Arrow Video
Blu-ray Release: October 29, 2019
Video: 1.85:1/1080p/Color
Audio: English DTS-HD Master Audio 1.0 and 5.1
Subtitles: English SDH
Run Time: 97 minutes
Director: John Landis
American tourists David (David Naughton) and Jack (Griffin Dunne) are savaged by an unidentified vicious animal whilst hiking on the Yorkshire Moors. David awakens in a London hospital to find his friend dead and his life in disarray. Retiring to the home of a beautiful nurse (Jenny Agutter) to recuperate, he soon experiences disturbing changes to his mind and body, undergoing a full-moon transformation that will unleash terror on the streets of the capital... (From Arrow’s official synopsis)

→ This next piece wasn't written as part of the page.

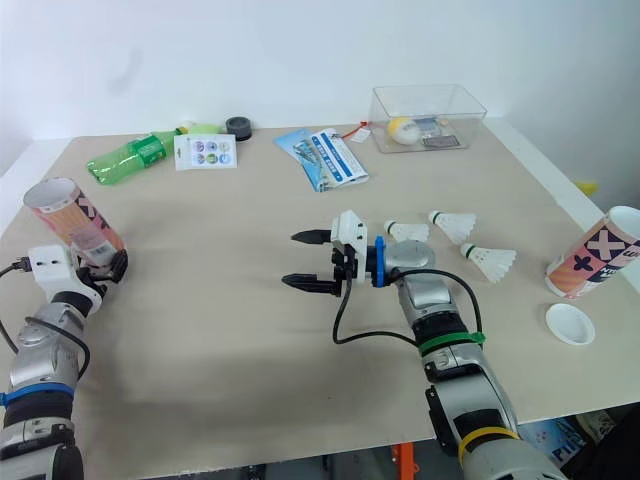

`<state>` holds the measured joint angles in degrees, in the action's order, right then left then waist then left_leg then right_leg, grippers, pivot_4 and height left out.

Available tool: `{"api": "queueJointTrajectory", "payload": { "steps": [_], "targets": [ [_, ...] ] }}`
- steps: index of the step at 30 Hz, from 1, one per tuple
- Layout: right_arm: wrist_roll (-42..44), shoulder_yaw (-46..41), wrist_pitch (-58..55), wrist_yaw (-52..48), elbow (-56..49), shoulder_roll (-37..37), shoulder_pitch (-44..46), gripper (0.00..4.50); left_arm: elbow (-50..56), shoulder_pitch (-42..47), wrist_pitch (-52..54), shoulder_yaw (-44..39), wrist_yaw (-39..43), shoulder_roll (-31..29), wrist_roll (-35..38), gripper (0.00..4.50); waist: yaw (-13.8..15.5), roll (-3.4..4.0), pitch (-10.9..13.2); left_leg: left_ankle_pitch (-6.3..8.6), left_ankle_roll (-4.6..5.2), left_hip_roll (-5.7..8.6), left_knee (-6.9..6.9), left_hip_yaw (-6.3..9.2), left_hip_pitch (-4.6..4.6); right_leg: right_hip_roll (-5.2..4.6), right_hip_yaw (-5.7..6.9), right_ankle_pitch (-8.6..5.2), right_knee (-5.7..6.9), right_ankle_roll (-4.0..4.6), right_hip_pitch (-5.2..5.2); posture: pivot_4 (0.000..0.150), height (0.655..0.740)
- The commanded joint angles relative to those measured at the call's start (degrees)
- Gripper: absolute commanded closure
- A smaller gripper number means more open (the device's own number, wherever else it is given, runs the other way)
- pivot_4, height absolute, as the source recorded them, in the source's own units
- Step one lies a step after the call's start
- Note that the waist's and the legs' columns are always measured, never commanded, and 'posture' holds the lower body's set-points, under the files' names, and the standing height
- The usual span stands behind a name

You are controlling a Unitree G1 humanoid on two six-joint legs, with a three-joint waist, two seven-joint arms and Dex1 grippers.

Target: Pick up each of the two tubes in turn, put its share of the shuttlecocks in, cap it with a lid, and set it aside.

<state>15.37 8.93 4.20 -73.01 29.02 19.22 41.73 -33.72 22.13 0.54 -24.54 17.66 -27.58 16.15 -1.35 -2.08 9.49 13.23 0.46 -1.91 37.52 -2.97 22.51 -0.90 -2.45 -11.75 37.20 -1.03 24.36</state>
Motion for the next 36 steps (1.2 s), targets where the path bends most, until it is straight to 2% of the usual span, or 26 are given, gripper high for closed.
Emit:
{"api": "queueJointTrajectory", "payload": {
  "steps": [1, 6, 12, 20, 25, 31, 36],
  "targets": [
    [0.4, -1.2, -0.3, 0.4, -3.0, 0.7, 0.0, 0.01, -9.1, 2.7, -2.5, 0.1, 1.6, -1.9, -0.9, 0.00, 0.0, 0.00, 0.0, -0.06, -0.10, -0.04, -0.03, -0.02, 0.00, 0.03, 0.04, 0.00, 0.00, 0.00, 0.00, 0.150, 0.7400],
    [0.5, -1.0, -0.9, 0.7, -4.4, 1.2, -0.7, 0.01, -18.7, 7.8, -6.6, 1.1, 4.3, -3.9, -1.7, 0.00, 0.0, 0.02, 0.0, -0.11, -0.17, -0.18, -0.03, -0.10, -0.01, 0.14, 0.11, 0.00, 0.00, -0.02, 0.00, 0.150, 0.7400],
    [0.5, -0.9, -1.5, 1.2, -6.0, 1.4, -1.4, 0.01, -25.2, 11.5, -11.7, 3.9, 6.3, -5.3, -4.5, 0.00, 0.0, 0.03, 0.0, -0.12, -0.19, -0.32, -0.04, -0.11, 0.01, 0.21, 0.16, 0.00, 0.00, 0.03, 0.01, 0.150, 0.7400],
    [0.9, -1.1, -2.3, 1.0, -7.4, 1.7, -1.7, 0.01, -30.9, 14.2, -12.6, 4.5, 9.5, -5.8, -4.9, 0.00, 0.1, 0.05, 0.0, -0.13, -0.19, -0.29, -0.04, -0.14, 0.02, 0.14, 0.16, -0.01, 0.00, 0.01, 0.01, 0.150, 0.7400],
    [2.3, -1.9, -4.1, 0.6, -7.9, 1.5, -1.9, 0.00, -31.6, 14.5, -13.4, 4.8, 13.9, -6.2, -4.7, 1.39, 0.1, 0.05, 0.0, -0.12, -0.20, -0.30, -0.04, -0.15, 0.02, 0.15, 0.16, -0.01, -0.01, 0.01, 0.01, 0.150, 0.7400],
    [1.9, -1.7, -3.8, 0.5, -7.8, 1.7, -2.0, 0.00, -29.3, 13.9, -15.7, 5.4, 17.3, -6.2, -4.8, 1.45, 0.1, 0.05, 0.0, -0.11, -0.22, -0.22, -0.05, -0.13, 0.12, 0.05, 0.16, -0.02, -0.02, 0.04, 0.05, 0.150, 0.7400],
    [2.4, -2.7, -4.0, 1.0, -8.2, 2.5, -1.9, 0.00, -16.0, 9.9, -17.4, 13.8, 27.5, -4.6, -7.9, 1.45, 0.3, 0.05, 0.0, -0.09, -0.24, -0.07, -0.05, -0.08, 0.26, -0.11, 0.16, -0.02, -0.06, 0.05, 0.09, 0.150, 0.7400]
  ]
}}
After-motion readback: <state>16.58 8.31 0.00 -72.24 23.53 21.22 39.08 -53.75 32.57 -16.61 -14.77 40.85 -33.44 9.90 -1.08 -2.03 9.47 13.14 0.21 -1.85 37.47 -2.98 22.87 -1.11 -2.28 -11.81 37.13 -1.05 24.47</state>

John Landis’ An American Werewolf in London (1981) is regularly cited among the most influential horror comedies of its era. It is particularly notable for never ceding scares in favor of laughs, unlike the Abbott and Costello movies that had (for the most part) defined the genre since the ‘40s. Of course, around the same time, several of Landis’ contemporaries had produced funny/scary revamps of classic horror templates. Fellow Roger Corman protégé, Joe Dante, had released a similarly subversive werewolf movie, The Howling (1981), a few months before American Werewolf in London. Before that, Corman himself had developed his own cheap and campy variation on horror comedy in the ‘60s, including A Bucket of Blood (1959) and The Little Shop of Horrors (1960), while Herschell Gordon Lewis invented the gore comedy soon after, in 1963. Arguably, the most influential of all the ‘80s horror comedy movies were Sam Raimi’s Evil Dead (1981) & Evil Dead II (1987), science their manic variation on the funny-to-scary formula traveled well and inspired other filmmakers the world over. Yet Landis’ version stands apart, because (as opposed to almost every straight comedy he has ever made) it’s comedy and drama are derived from honest human interactions, rather than Corman/Lewis’ camp, Dante’s irony, or Raimi’s whimsy. Not to say those filmmakers were incapable of such things (well, maybe not Lewis…) or that such things are vulgar; just that Landis had hit on something unique for this specific movie and that filmmakers have struggled to recreate his balance of relatable laughs, poignant relationships, and shock horror. Crucial exceptions include Dan O'Bannon’s Return of the Living Dead (1985) and Edgar Wright’s Shaun of the Dead (2004).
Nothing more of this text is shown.